> _Exercise requirements_
Find the line in the entries below that contains "of the picture.". Repeat it exactly, and every line after it through the line that contains "upper die at (251, 116), step".

Data extracted from a collection
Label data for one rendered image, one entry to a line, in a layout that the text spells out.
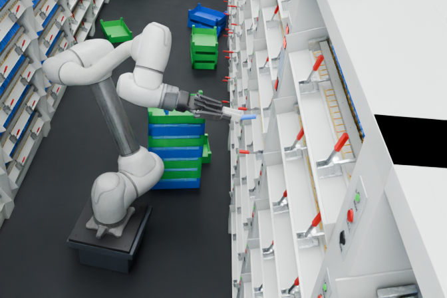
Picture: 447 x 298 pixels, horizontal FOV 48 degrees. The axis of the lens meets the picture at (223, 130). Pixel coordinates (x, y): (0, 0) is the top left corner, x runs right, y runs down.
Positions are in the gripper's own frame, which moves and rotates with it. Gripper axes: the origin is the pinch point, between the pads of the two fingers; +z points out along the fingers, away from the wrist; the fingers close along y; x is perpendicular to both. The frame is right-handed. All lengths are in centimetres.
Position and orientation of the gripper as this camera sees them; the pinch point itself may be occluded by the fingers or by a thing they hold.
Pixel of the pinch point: (231, 114)
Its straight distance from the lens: 180.3
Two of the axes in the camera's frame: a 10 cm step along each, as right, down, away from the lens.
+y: 0.1, -6.1, 7.9
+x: -3.0, 7.5, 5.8
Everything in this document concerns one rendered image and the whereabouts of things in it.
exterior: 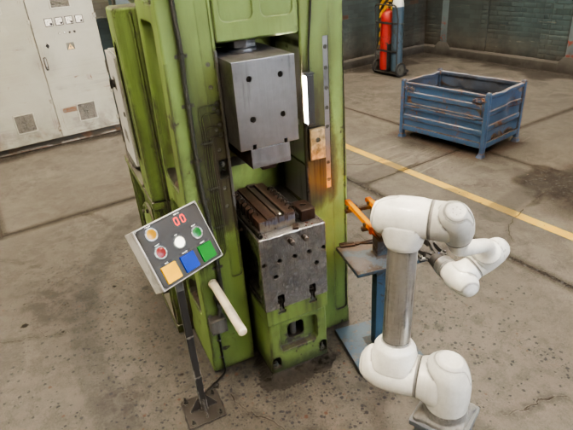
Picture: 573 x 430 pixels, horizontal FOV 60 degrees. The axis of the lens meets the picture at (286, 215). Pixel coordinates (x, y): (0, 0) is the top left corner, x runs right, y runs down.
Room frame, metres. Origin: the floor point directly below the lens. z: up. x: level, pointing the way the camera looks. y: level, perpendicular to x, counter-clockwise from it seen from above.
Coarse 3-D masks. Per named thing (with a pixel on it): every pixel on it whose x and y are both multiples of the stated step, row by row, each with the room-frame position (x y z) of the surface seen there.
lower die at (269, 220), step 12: (240, 192) 2.52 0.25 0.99; (252, 192) 2.49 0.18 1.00; (264, 192) 2.50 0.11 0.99; (240, 204) 2.40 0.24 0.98; (252, 204) 2.36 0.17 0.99; (264, 204) 2.34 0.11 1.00; (276, 204) 2.32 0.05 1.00; (252, 216) 2.25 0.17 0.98; (264, 216) 2.22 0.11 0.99; (276, 216) 2.21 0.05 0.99; (288, 216) 2.23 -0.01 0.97; (264, 228) 2.18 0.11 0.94; (276, 228) 2.20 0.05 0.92
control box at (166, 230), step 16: (192, 208) 1.99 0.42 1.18; (160, 224) 1.86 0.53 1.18; (192, 224) 1.94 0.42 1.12; (128, 240) 1.80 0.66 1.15; (144, 240) 1.77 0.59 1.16; (160, 240) 1.81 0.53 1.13; (192, 240) 1.89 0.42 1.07; (208, 240) 1.94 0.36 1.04; (144, 256) 1.73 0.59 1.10; (176, 256) 1.80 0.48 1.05; (144, 272) 1.75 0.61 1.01; (160, 272) 1.72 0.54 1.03; (192, 272) 1.80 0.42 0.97; (160, 288) 1.69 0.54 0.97
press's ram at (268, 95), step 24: (216, 48) 2.55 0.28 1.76; (264, 48) 2.45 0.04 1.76; (240, 72) 2.16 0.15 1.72; (264, 72) 2.21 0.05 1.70; (288, 72) 2.25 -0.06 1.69; (240, 96) 2.16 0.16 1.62; (264, 96) 2.20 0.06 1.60; (288, 96) 2.25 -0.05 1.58; (240, 120) 2.15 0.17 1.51; (264, 120) 2.20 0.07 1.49; (288, 120) 2.25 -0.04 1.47; (240, 144) 2.15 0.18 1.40; (264, 144) 2.20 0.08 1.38
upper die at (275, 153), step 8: (280, 144) 2.23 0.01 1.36; (288, 144) 2.24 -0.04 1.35; (240, 152) 2.30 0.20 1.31; (248, 152) 2.20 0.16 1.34; (256, 152) 2.18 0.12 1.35; (264, 152) 2.19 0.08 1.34; (272, 152) 2.21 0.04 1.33; (280, 152) 2.23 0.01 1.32; (288, 152) 2.24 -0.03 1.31; (248, 160) 2.21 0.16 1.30; (256, 160) 2.18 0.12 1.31; (264, 160) 2.19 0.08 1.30; (272, 160) 2.21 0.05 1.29; (280, 160) 2.22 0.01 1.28; (256, 168) 2.17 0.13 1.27
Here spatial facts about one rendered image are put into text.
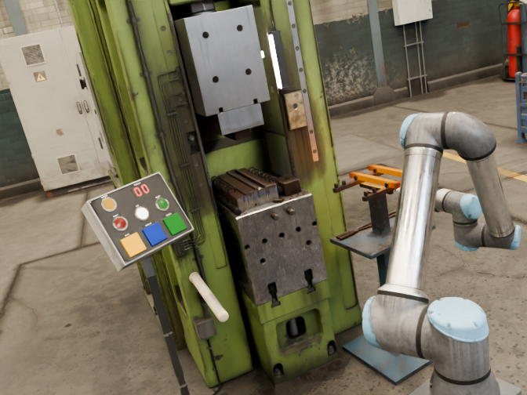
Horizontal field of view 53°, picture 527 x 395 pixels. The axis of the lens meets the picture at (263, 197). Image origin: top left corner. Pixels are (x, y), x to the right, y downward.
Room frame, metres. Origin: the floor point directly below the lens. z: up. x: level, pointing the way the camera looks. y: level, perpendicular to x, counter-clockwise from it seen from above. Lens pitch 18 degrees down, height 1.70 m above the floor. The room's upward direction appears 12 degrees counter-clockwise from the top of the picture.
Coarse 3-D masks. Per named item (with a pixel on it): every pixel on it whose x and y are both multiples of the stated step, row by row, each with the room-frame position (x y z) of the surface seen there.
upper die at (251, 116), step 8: (256, 104) 2.31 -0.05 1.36; (224, 112) 2.27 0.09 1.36; (232, 112) 2.28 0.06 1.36; (240, 112) 2.29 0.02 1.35; (248, 112) 2.30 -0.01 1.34; (256, 112) 2.31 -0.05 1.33; (200, 120) 2.55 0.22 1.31; (208, 120) 2.42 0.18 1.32; (216, 120) 2.28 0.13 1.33; (224, 120) 2.26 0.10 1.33; (232, 120) 2.27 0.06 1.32; (240, 120) 2.28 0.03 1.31; (248, 120) 2.30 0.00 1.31; (256, 120) 2.31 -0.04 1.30; (208, 128) 2.45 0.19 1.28; (216, 128) 2.31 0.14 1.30; (224, 128) 2.26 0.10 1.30; (232, 128) 2.27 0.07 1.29; (240, 128) 2.28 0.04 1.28; (248, 128) 2.29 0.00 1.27
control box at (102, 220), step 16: (160, 176) 2.12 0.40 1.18; (112, 192) 1.97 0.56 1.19; (128, 192) 2.00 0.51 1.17; (160, 192) 2.07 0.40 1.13; (96, 208) 1.90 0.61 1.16; (128, 208) 1.96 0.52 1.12; (144, 208) 1.98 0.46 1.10; (160, 208) 2.02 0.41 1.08; (176, 208) 2.06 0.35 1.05; (96, 224) 1.88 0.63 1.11; (112, 224) 1.88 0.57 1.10; (128, 224) 1.91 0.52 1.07; (144, 224) 1.94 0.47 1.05; (160, 224) 1.97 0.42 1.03; (112, 240) 1.84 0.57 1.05; (144, 240) 1.90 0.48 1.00; (176, 240) 2.02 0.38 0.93; (112, 256) 1.85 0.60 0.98; (128, 256) 1.83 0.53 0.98; (144, 256) 1.89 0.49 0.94
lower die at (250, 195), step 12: (216, 180) 2.62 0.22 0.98; (228, 180) 2.54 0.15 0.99; (240, 180) 2.48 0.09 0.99; (264, 180) 2.40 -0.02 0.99; (240, 192) 2.33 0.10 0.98; (252, 192) 2.28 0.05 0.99; (264, 192) 2.30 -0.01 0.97; (276, 192) 2.32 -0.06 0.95; (240, 204) 2.26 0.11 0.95; (252, 204) 2.28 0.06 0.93
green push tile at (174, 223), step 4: (176, 212) 2.04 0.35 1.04; (172, 216) 2.01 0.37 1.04; (176, 216) 2.02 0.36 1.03; (164, 220) 1.99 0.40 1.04; (168, 220) 1.99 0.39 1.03; (172, 220) 2.00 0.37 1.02; (176, 220) 2.01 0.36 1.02; (180, 220) 2.02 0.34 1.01; (168, 224) 1.98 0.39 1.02; (172, 224) 1.99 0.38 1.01; (176, 224) 2.00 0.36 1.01; (180, 224) 2.01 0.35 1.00; (184, 224) 2.02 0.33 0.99; (168, 228) 1.97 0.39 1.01; (172, 228) 1.98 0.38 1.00; (176, 228) 1.99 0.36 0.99; (180, 228) 2.00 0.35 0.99; (184, 228) 2.00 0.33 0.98; (172, 232) 1.97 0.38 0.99; (176, 232) 1.98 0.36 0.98
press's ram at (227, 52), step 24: (192, 24) 2.25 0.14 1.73; (216, 24) 2.28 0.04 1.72; (240, 24) 2.31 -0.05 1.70; (192, 48) 2.24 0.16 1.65; (216, 48) 2.27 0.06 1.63; (240, 48) 2.31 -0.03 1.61; (192, 72) 2.29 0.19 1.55; (216, 72) 2.27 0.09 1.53; (240, 72) 2.30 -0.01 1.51; (264, 72) 2.33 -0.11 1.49; (192, 96) 2.38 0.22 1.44; (216, 96) 2.26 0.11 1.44; (240, 96) 2.29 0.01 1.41; (264, 96) 2.33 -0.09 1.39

> _Your response_
Room frame, metres. Origin: the floor point directly below the lens. z: up. x: level, pointing the way the camera looks. y: level, perpendicular to x, counter-clockwise from it seen from above. Lens pitch 18 degrees down, height 1.70 m above the floor. The room's upward direction appears 12 degrees counter-clockwise from the top of the picture.
Coarse 3-D masks. Per named item (with a pixel on it): every pixel on it whose x and y are both multiples of the stated step, row by row, each with the room-frame position (x y z) of the surface seen there.
upper die at (251, 116), step 8: (256, 104) 2.31 -0.05 1.36; (224, 112) 2.27 0.09 1.36; (232, 112) 2.28 0.06 1.36; (240, 112) 2.29 0.02 1.35; (248, 112) 2.30 -0.01 1.34; (256, 112) 2.31 -0.05 1.33; (200, 120) 2.55 0.22 1.31; (208, 120) 2.42 0.18 1.32; (216, 120) 2.28 0.13 1.33; (224, 120) 2.26 0.10 1.33; (232, 120) 2.27 0.06 1.32; (240, 120) 2.28 0.03 1.31; (248, 120) 2.30 0.00 1.31; (256, 120) 2.31 -0.04 1.30; (208, 128) 2.45 0.19 1.28; (216, 128) 2.31 0.14 1.30; (224, 128) 2.26 0.10 1.30; (232, 128) 2.27 0.07 1.29; (240, 128) 2.28 0.04 1.28; (248, 128) 2.29 0.00 1.27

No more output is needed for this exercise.